# American Institute of Mathematical Sciences

March  2018, 23(2): 939-956. doi: 10.3934/dcdsb.2018049

## Lyapunov function computation for autonomous linear stochastic differential equations using sum-of-squares programming

 1 Faculty of Physical Sciences, University of Iceland, Dunhagi 5, IS-107 Reykjavik, Iceland 2 Svensk Exportkredit, Klarabergsviadukten 61-63, 111 64 Stockholm, Sweden 3 Department of Mathematics, University of Sussex, Falmer BN1 9QH, United Kingdom

Received  January 2017 Revised  August 2017 Published  December 2017

We study the global asymptotic stability in probability of the zero solution of linear stochastic differential equations with constant coefficients.

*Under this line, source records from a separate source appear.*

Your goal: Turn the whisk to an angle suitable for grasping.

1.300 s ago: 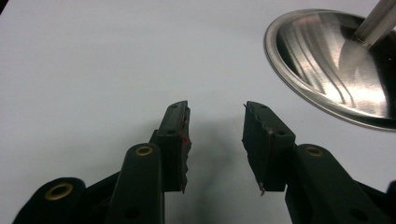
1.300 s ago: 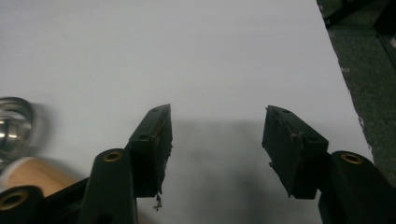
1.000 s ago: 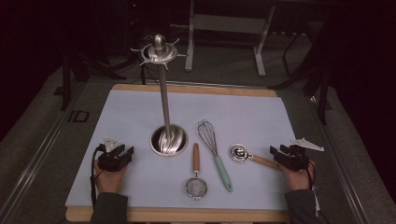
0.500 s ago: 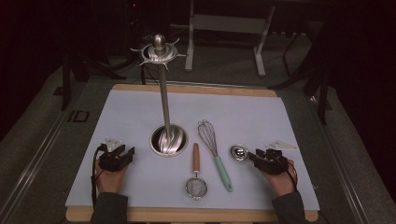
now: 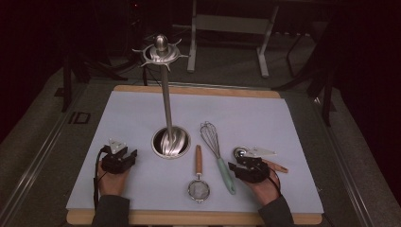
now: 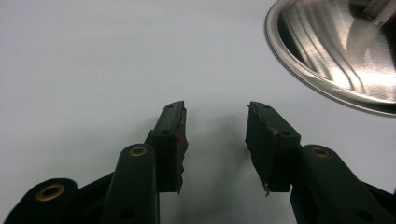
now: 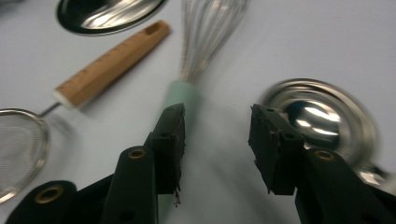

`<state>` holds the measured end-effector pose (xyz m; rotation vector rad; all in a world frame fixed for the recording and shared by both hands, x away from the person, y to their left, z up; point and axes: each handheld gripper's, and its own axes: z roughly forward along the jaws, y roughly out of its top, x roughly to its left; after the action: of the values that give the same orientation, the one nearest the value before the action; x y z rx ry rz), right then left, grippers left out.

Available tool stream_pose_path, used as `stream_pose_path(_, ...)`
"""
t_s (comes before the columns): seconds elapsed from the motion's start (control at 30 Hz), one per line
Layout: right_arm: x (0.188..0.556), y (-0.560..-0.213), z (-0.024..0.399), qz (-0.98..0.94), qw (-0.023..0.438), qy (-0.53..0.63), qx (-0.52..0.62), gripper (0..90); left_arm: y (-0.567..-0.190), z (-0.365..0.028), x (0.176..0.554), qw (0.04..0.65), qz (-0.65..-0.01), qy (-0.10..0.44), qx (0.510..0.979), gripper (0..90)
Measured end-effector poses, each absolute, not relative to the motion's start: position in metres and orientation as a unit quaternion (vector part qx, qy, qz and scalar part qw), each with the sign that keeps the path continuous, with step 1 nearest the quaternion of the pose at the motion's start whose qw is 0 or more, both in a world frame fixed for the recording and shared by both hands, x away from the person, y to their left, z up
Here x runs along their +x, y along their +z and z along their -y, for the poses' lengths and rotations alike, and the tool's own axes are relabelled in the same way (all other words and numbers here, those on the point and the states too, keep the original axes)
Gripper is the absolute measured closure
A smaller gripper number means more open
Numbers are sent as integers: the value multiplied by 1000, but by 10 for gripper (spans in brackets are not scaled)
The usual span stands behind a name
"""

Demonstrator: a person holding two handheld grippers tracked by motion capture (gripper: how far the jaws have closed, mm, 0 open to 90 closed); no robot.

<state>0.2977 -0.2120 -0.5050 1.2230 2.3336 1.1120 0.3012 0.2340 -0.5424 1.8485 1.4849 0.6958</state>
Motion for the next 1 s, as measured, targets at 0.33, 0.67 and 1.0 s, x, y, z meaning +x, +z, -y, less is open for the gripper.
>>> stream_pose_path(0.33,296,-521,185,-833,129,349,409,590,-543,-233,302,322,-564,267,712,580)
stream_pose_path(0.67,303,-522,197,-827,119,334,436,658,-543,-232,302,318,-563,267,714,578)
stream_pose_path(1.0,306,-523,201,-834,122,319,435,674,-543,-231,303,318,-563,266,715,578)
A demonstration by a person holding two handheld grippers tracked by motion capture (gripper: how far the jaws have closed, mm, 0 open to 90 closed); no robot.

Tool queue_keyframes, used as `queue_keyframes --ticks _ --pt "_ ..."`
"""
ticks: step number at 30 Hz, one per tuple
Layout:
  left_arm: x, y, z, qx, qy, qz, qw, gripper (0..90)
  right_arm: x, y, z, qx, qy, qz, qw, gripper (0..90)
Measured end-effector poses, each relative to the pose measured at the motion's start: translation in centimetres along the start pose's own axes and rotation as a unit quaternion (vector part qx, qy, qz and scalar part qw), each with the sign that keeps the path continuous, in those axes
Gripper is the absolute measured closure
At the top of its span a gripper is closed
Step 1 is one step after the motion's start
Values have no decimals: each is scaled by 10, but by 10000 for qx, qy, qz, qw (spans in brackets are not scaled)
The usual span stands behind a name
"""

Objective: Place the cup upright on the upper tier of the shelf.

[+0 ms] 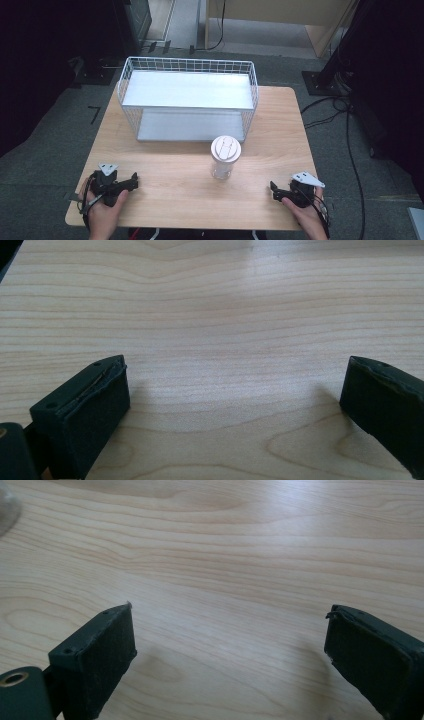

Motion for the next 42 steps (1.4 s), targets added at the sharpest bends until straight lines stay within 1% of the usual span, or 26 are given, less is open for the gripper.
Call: queue_keyframes --ticks 4,7,11,12,13,16,17,18,25,26,34,42 --pt "0 0 0 1 0 -1 10000 0 -11 0 -5 45 102 -58 9999 73" --pt "0 0 0 1 -2 0 10000 0 -21 2 -10 135 142 -184 9996 74" --pt "0 0 0 1 0 1 10000 0 -35 4 -18 213 211 -279 9992 74" --pt "0 0 0 1 0 1 10000 0 -35 4 -18 213 211 -279 9992 74" --pt "0 0 0 2 0 1 10000 0 -43 4 -21 238 282 -320 9988 74" --pt "0 0 0 -1 -1 0 10000 0 -53 4 -23 252 366 -383 9983 73" --pt "0 0 0 -1 -1 0 10000 0 -53 4 -23 252 366 -383 9983 73" --pt "0 0 0 2 0 1 10000 0 -58 4 -24 259 432 -397 9979 73" --pt "0 0 0 1 0 0 10000 0 -73 7 -31 376 440 -554 9968 76" --pt "0 0 0 1 0 0 10000 0 -73 7 -31 376 440 -554 9968 76" --pt "0 0 0 2 0 1 10000 0 -102 9 -48 534 572 -834 9934 76" --pt "0 0 0 4 4 3 10000 0 -135 3 -61 575 744 -1088 9896 76"
Point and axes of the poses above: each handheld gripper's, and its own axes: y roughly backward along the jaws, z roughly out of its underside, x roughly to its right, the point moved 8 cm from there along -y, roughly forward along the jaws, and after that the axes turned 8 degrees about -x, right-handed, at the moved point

We develop a sum-of-squares program that verifies whether a parameterized candidate Lyapunov function is in fact a global Lyapunov function for such a system. Our class of candidate Lyapunov functions are naturally adapted to the problem. We consider functions of the form $V(\mathbf{x}) = \|\mathbf{x}\|_Q^p: = (\mathbf{x}^\top Q\mathbf{x})^{\frac{p}{2}}$, where the parameters are the positive definite matrix $Q$ and the number $p>0$. We give several examples of our proposed method and show how it improves previous results.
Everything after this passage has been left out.